AEW has recently been taking more shots at WWE on radio station interviews and social media, but it would be wise for AEW to focus on their company and not wake the giant up. AEW has become the most popular wrestling company globally and has won over every professional wrestling fan, but it would be dumb for them to take jabs at a wrestling company that had to compete with WCW and ECW during the height of professional wrestling.

2. Giving Creative control to top stars

One of the biggest problems WCW had was that the promotion guaranteed creative control to their top stars. Hulk Hogan had booking power in WCW that helped lead to the demise of WCW because he wouldn’t do what was right for business. For example, the NWO’s popularity in WCW got to a point where everything on WCW television had to involve the NOW, which is why when it came to Goldberg’s legendary undefeated streak Kevin Nash booked himself to be the one to defeat Goldberg, which was another huge mistake by WCW.

The 173-0 record Goldberg had was the hottest storyline in professional wrestling, and because of ego, it was taken away from the fans. WCW should have made sure Goldberg stayed undefeated until they built another star up that could have used that win to help push their career forward. AEW should never give any wrestler complete creative control because that could hurt the way fans view the company.

1. PPV quality matches wasted on Nitro

One of the most confusing booking decisions WCW consistently made was giving away PPV quality matches on free television. WCW was so focused on beating WWE in the ratings that they gave us big money matches for free.

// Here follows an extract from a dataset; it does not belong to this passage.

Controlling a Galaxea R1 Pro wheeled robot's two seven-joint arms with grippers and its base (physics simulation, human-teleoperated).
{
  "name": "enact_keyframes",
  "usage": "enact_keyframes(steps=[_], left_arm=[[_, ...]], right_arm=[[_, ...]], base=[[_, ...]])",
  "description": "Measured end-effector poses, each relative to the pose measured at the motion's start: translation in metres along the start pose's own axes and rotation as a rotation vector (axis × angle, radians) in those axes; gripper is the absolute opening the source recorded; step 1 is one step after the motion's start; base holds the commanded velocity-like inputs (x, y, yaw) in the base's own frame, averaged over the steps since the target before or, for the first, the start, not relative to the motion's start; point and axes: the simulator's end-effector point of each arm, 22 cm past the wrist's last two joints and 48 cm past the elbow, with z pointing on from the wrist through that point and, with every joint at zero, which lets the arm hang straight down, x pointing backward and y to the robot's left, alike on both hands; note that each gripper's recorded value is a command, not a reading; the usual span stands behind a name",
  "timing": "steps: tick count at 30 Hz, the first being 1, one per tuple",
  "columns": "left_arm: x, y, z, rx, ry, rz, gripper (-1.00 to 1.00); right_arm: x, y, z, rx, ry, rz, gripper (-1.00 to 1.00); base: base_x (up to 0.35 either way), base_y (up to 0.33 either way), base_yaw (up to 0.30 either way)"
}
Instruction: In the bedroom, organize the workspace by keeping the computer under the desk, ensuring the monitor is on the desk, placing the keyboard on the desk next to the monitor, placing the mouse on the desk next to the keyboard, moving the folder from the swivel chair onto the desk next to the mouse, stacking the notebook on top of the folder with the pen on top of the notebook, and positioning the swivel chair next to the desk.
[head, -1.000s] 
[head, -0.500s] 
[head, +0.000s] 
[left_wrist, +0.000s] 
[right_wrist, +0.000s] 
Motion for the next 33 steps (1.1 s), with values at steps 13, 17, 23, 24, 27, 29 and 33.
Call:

WCW had Starrcade, which was their version of WrestleMania, but looking at some of the Starrcade cards and storylines, you wouldn’t be able to tell that because WCW focused on Nitro shows than PPVs.

One of the dumbest decisions WCW made was booking Goldberg vs. Hollywood Hogan for the WCW World Heavyweight title on an episode of Nitro inside a packed Georgia Dome. Goldberg had become a breakout star for WCW when WCW needed someone new to build the company around. Goldberg won the match and became the new World Heavyweight champion, but the match should have been the main event of Starrcade and helped make Starrcade feel like it could compete with WrestleMania.

Eric Bischoff’s booking decisions and Vince Russo’s creative writing ideas were not a good mix regarding what was suitable for WCW. AEW has been doing an excellent job of saving big matches for their PPV, but recently they seem to have a problem when it comes to making fans wait for big matches.

For example, Bryan Danielson and Kenny Omega wrestled each other in a time limit draw at the AEW Grand Slam episode of Dynamite, but that is a match that could have been the main event of a future AEW PPV. AEW has to be careful when pulling the trigger on big matches to get a good rating.